**Directions**
Scan the lines below; pull out those with "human".

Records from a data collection
::::::::
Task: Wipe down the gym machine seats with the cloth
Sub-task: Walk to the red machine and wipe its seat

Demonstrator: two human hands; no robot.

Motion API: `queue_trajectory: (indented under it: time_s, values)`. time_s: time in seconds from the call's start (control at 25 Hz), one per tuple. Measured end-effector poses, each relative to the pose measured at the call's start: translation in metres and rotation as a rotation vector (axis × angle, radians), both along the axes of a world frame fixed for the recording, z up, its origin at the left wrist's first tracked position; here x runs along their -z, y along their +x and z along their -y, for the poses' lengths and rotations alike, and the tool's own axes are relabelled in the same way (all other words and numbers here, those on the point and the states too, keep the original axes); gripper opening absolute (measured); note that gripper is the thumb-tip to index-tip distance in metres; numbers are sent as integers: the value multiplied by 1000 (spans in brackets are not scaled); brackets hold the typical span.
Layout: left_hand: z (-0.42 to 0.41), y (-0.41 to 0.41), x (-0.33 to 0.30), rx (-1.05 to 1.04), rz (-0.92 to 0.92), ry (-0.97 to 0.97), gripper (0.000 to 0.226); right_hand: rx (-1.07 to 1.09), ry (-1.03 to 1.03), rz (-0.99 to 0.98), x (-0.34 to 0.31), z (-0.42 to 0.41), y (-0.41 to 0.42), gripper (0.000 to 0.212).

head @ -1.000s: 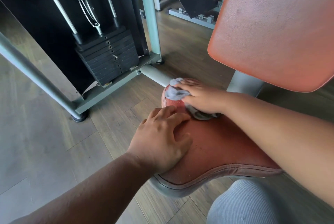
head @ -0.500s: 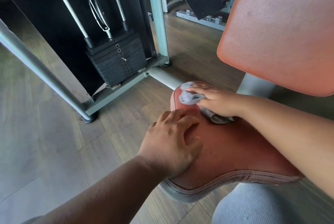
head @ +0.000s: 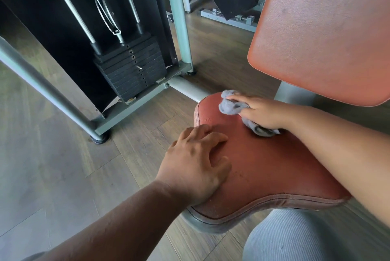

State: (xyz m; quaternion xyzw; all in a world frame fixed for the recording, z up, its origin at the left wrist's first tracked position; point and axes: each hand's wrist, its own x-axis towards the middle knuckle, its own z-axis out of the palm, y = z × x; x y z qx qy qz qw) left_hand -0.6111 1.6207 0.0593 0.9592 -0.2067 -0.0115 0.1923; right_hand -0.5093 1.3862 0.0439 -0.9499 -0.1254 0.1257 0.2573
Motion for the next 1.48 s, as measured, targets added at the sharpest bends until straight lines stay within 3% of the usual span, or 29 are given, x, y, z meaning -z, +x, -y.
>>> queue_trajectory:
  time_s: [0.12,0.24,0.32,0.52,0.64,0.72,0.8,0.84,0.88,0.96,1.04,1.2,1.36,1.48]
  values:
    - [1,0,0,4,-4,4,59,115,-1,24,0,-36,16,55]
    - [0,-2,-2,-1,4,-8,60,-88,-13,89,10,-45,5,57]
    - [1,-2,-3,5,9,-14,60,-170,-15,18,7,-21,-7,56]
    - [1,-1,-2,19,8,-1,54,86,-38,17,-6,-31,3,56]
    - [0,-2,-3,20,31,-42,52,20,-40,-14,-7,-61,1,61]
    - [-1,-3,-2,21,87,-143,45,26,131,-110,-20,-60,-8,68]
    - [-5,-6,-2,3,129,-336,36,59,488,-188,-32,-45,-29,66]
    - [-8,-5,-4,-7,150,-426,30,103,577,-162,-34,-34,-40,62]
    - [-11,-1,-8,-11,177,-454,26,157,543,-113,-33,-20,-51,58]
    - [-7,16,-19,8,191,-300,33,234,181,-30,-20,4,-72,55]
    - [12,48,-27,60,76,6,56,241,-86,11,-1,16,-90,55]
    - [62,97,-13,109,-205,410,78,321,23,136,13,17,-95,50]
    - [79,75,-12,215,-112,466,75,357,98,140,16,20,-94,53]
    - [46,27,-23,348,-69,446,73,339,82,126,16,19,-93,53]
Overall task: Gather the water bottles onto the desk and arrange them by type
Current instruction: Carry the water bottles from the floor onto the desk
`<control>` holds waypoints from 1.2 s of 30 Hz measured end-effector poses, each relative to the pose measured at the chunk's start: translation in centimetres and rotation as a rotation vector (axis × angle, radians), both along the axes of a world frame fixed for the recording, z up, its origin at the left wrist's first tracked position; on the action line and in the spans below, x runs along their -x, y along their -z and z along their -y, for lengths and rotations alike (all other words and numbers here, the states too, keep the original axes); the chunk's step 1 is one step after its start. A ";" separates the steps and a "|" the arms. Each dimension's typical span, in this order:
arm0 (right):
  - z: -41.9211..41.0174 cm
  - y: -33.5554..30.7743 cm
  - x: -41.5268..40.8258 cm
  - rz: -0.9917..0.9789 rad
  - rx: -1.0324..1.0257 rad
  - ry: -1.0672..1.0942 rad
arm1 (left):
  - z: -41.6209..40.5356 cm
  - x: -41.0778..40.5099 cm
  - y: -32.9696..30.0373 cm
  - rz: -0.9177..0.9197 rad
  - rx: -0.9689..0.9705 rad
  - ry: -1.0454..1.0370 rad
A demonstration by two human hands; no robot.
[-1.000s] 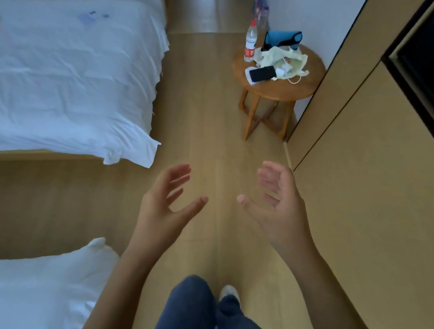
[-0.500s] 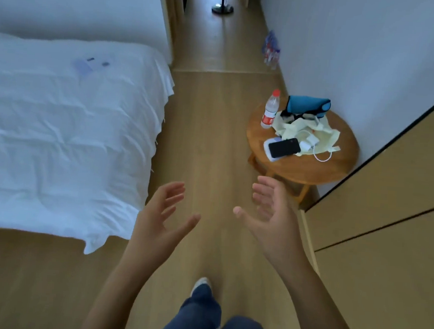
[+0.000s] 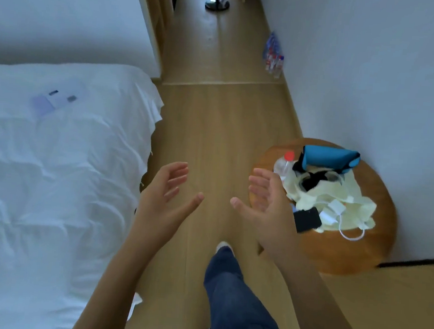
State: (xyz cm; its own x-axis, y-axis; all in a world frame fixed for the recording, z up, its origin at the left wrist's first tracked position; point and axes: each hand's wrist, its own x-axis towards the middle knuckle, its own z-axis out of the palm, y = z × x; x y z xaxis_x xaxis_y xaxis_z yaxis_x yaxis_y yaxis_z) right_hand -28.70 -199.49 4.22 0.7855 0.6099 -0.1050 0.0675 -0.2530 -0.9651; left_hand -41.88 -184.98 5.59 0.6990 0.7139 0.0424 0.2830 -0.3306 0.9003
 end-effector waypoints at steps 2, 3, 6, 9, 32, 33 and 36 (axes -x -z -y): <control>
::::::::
**Exercise solution**
Demonstrator: two human hands; no robot.
A demonstration by two human hands; no robot.

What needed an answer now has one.